I panic and desperately pull a name out of my pocket: “We have a mutual friend in Paul Mac!”

“Oh.” He looks puzzled. And I’ve fucked the interview in ten seconds.

“Oh! You’re that Brendan! Hello!”

Johns’ angular face is immediately softened by a generous boyish smile, as he settles into his seat and pulls out a silver vaporizer, marking each question with a puff of smoke and the flash of a little blue light.

“I’m stoked,” Johns says of Talk, his first album release in almost nine years. “I’m the musical director of the record. That’s my job. There were so many different producers [including Grammy award-winner M-Phazes and the mastermind behind Lorde, Joel Little], and it was my responsibility to keep it coherent. Making sure the palette was always correct – even if something sounded amazing you might need to veto it, otherwise [the song] ends up sounding like an out-take, and instead of an album and you have a collection of iTunes Exclusives or bonus tracks.”

If the album is anything, it’s coherent. Stripped of guitars and the drum work of Silverchair’s Ben Gillies, Talk leans almost singularly on the spacious blend of hip hop drums and RnB vibes perfected by James Blake in 2011, and later capitlised on by Flume and Chet Faker. “For me it’s all about Prince, D’Angelo and James Blake, that’s probably the triad of the future.” He looks upwards considering his list: “And vintage Janet Jackson. I’m not saying that to be ironic by the way – it’s a great sound.”
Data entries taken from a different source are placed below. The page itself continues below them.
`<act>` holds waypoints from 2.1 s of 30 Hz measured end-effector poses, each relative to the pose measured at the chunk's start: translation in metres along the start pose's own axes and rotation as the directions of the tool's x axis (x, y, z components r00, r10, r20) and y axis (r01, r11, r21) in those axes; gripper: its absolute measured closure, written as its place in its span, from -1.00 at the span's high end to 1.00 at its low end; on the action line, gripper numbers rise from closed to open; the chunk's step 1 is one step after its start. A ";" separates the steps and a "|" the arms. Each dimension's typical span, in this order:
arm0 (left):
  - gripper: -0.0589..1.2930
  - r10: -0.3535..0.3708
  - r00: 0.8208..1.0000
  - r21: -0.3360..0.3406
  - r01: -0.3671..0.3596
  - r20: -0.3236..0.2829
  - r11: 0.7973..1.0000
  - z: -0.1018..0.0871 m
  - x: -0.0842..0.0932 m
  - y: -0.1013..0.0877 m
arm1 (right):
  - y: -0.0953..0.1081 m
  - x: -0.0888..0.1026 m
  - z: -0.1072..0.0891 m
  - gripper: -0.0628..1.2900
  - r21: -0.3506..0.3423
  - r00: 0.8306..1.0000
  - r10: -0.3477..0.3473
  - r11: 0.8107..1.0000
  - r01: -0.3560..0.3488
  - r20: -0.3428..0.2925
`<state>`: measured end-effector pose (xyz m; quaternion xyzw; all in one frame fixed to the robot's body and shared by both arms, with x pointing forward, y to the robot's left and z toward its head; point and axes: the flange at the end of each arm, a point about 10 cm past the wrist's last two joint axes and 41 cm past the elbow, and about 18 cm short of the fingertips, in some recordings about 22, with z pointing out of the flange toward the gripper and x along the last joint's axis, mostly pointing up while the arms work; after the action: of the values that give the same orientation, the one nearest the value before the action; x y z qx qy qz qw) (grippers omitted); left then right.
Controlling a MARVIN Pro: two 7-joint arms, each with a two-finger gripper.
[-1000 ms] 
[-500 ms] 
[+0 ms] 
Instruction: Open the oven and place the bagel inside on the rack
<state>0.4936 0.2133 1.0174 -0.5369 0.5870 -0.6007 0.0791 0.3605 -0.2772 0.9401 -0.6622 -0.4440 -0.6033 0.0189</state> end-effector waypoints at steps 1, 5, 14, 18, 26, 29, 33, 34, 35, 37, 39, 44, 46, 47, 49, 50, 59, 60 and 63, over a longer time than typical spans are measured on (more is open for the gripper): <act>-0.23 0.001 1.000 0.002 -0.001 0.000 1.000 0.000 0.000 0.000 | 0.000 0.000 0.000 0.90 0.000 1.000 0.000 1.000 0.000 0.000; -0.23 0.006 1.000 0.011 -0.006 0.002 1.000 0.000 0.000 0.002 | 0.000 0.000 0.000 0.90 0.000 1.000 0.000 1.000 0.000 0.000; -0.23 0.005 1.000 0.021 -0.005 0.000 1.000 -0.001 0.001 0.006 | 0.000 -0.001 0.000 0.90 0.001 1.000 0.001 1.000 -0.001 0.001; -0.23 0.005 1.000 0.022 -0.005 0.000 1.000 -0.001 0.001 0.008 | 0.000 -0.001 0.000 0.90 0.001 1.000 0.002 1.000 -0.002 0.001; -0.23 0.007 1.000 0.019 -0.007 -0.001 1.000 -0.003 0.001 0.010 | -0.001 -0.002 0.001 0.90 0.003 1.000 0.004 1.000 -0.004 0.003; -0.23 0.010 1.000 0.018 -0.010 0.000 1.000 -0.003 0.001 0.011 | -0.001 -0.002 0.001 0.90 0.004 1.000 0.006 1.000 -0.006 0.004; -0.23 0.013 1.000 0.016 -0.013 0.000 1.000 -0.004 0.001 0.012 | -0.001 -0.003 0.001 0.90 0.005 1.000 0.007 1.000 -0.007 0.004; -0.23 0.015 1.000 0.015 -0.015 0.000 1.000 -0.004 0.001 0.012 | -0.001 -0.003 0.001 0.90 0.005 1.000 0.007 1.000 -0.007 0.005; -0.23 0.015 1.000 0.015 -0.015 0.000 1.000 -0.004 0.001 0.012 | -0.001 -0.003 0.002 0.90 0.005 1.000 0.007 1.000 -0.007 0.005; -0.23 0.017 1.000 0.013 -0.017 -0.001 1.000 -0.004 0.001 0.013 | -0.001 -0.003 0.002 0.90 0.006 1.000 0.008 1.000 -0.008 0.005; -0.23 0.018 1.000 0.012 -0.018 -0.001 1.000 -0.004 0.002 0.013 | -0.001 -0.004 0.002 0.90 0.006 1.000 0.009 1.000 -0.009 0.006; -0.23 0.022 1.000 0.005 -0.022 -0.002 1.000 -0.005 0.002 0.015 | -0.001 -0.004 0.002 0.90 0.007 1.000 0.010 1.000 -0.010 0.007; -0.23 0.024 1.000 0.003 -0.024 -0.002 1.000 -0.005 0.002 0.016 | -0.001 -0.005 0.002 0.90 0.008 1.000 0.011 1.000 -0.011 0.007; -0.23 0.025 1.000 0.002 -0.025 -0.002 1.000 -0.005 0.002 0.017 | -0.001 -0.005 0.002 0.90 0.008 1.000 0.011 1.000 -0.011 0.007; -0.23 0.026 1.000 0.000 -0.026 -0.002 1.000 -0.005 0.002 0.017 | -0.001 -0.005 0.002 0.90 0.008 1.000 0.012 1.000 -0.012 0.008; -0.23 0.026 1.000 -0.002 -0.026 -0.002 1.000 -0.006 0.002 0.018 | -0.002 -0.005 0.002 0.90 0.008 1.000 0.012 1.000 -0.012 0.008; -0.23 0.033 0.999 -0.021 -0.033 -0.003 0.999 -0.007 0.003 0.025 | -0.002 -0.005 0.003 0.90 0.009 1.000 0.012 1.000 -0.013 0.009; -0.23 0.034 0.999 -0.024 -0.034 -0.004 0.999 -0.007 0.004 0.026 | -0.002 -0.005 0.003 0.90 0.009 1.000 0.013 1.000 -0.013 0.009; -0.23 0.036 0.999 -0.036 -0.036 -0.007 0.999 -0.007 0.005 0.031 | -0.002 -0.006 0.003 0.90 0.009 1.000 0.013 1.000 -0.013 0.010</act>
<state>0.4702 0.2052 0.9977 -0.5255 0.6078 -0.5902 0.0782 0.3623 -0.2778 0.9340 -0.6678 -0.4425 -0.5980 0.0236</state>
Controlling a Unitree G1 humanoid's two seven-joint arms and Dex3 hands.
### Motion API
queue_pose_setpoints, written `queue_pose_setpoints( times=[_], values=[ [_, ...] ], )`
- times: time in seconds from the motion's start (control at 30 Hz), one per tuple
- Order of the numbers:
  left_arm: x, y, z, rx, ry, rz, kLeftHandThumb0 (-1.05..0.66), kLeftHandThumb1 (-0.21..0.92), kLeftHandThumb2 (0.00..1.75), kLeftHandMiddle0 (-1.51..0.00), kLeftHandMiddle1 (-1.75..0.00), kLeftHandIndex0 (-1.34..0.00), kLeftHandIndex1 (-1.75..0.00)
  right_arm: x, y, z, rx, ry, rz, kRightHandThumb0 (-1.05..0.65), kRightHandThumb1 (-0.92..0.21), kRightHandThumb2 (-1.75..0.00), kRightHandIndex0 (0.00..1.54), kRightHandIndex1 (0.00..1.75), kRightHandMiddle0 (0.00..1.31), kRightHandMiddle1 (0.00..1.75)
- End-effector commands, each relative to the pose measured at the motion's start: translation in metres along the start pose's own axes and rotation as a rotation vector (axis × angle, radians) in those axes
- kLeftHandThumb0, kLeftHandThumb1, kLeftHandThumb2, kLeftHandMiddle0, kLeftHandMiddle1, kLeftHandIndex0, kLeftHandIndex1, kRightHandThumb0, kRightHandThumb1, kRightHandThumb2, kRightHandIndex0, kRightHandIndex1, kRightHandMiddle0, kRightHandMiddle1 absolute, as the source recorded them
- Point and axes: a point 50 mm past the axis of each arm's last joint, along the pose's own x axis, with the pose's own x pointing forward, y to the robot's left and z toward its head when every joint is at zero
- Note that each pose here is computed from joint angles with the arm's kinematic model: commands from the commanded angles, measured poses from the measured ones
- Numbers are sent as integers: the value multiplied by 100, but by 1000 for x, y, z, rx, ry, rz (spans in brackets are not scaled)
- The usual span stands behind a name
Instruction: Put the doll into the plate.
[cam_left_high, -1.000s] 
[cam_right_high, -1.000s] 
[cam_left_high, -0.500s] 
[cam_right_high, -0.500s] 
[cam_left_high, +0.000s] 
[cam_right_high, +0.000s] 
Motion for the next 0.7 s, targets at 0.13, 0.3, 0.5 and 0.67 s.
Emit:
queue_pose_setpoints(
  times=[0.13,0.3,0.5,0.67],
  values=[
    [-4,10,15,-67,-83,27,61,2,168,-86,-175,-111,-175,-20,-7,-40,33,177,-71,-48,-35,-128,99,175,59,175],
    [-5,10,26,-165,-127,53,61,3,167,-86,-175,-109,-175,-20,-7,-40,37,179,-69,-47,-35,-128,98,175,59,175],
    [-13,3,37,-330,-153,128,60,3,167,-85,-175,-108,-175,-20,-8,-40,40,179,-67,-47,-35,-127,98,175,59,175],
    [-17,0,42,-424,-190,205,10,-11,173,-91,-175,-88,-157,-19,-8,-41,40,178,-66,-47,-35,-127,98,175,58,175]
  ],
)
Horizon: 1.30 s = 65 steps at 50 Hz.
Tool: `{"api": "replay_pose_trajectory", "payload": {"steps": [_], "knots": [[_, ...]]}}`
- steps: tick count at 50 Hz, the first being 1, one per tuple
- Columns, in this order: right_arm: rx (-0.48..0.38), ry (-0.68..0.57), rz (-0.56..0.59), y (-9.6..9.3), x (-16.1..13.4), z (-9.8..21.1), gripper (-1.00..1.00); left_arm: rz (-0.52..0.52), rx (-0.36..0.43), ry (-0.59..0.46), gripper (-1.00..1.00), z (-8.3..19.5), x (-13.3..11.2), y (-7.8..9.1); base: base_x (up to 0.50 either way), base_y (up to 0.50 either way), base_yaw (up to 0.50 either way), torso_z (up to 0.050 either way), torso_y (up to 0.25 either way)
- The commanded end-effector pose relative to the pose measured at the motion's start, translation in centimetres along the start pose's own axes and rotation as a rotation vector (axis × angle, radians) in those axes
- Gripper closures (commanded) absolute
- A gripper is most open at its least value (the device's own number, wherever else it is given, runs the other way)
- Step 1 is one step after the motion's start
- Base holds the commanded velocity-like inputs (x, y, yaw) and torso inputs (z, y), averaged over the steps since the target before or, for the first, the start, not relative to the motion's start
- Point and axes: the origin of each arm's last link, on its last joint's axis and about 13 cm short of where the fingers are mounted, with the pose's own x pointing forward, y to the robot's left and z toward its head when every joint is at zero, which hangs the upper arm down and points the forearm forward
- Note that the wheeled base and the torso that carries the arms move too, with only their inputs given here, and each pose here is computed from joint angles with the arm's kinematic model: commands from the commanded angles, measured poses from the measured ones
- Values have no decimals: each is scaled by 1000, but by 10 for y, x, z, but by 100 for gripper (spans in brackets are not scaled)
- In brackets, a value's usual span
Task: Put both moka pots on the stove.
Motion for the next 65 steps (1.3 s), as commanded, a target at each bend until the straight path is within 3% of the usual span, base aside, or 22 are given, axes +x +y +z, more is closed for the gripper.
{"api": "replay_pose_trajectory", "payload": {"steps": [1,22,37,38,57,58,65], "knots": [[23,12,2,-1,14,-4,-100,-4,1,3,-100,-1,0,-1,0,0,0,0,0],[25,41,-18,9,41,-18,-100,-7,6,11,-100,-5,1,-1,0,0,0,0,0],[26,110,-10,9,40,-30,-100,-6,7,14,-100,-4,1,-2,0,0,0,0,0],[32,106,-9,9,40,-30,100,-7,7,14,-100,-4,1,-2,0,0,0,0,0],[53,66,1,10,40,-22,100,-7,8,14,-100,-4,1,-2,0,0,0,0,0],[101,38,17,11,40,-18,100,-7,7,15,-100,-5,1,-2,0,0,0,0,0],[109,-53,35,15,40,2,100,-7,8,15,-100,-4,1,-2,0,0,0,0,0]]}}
He’s nailed the genre. Tracks like ‘We Are Golden’ and lead single ‘Aerial Love’ perfectly capture a moment in time ruled by wobbly, sub-shaking bass lines, mathematic high-hats and bridges filled with Brian Eno-esque walls of synth — though whether or not this album’s production has advanced a musical movement or simply referenced it isn’t clear. It instead remains Daniel himself who has provided Talk with its most daring and unique elements:  his remarkable alien vocals and ingeniously bent melodies.

At nearly an hour playing time, the album is almost too much for one sitting, but after all these years of silence you can forgive Johns for having a fair bit to say.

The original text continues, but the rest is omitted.